Non c’è ragione, aggiungiamo, per diffondere paura su prezzi ed approvvigionamenti per fermare un corso largamente positivo.

La sfida industriale: tecnologia e gare gas

Dal lato industriale, l’Amministratore Delegato del Gruppo Hera, Orazio Iacono ha illustrato i propri strumenti – dal Next Meter alla prima sperimentazione italiana di blending idrogeno-metano a Castelfranco Emilia – e ha posto una questione di sistema che merita attenzione: “Proprio ora che stiamo traducendo in azione gli obiettivi della transizione energetica, ci confrontiamo con un quadro normativo che è ormai superato.” Le procedure competitive per l’affidamento della distribuzione gas, ha sottolineato, “spesso premiano investimenti anche potenzialmente ridondanti o inutili nel medio e lungo termine.”

È il momento di costruire nuovi modelli normativi che mettano al centro la continuità degli investimenti utili alla transizione, sul modello di quanto già avvenuto nel settore elettrico.

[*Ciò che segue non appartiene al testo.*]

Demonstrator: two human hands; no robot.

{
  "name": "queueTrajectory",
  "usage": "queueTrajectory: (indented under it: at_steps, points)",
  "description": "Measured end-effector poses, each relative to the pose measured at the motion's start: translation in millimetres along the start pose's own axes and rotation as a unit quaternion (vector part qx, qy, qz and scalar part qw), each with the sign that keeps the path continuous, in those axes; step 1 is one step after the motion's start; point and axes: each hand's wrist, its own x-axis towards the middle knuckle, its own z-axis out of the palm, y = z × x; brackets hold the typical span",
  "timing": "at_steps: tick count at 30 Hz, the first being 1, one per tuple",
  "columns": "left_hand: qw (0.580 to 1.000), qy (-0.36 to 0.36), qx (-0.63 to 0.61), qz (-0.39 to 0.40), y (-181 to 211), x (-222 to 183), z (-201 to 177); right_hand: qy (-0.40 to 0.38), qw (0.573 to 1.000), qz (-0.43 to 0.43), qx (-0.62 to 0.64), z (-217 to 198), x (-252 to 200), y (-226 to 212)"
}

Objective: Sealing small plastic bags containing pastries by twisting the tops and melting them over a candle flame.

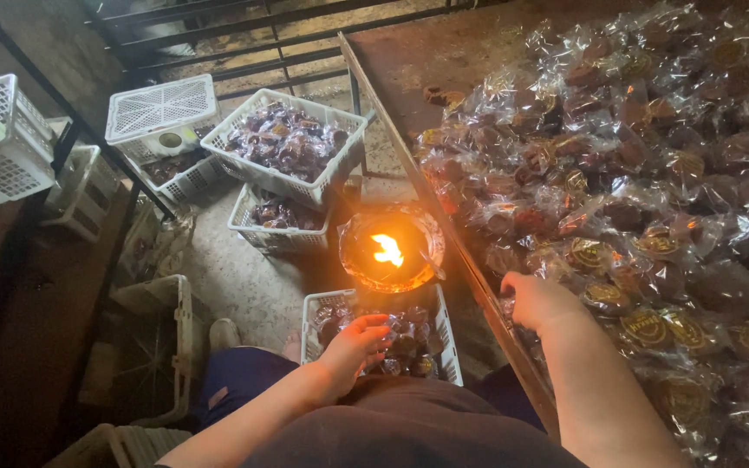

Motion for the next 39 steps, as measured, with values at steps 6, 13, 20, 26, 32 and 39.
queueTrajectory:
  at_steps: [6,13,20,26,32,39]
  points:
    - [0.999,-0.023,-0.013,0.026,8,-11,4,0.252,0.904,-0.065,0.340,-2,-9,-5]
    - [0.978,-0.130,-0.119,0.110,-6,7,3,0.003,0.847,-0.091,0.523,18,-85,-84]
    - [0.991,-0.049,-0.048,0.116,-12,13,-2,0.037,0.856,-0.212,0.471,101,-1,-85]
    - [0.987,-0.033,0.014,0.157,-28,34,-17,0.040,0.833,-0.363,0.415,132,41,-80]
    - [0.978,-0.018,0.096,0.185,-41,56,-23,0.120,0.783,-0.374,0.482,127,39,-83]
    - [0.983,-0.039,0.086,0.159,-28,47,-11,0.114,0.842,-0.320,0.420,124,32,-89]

Sul fronte tecnologico, l’expo ha ospitato soluzioni concrete di aziende come ByAutoma, Bludigit, Inprotec, INRETE Distribuzione, Newdrone, Picarro, Sensit Technologies e altre: la prova che gli strumenti avanzati per misurare, monitorare e ridurre le emissioni non mancano.

Cosa ci dice Monitor CH4

La giornata ha confermato chiaramente una cosa: il Regolamento Metano non è un ostacolo alla sicurezza energetica, ma uno strumento per rafforzarla. Ridurre le perdite significa recuperare gas, diversificare le fonti, abbassare i prezzi. Il venting e il flaring che oggi disperdono miliardi di metri cubi in atmosfera sono una perdita economica prima ancora che ambientale.

Le tecnologie ci sono. I dati ci sono. La volontà industriale, almeno in una parte significativa del settore, c’è. Quello che serve ora è che le istituzioni – europee e nazionali – chiudano i gap normativi-attuativi che rendono incerta la compliance, a partire dalla designazione dell’autorità competente in Italia e dalla definizione degli standard per gli importatori a Bruxelles.

Il metano e l’ambiente non aspettano.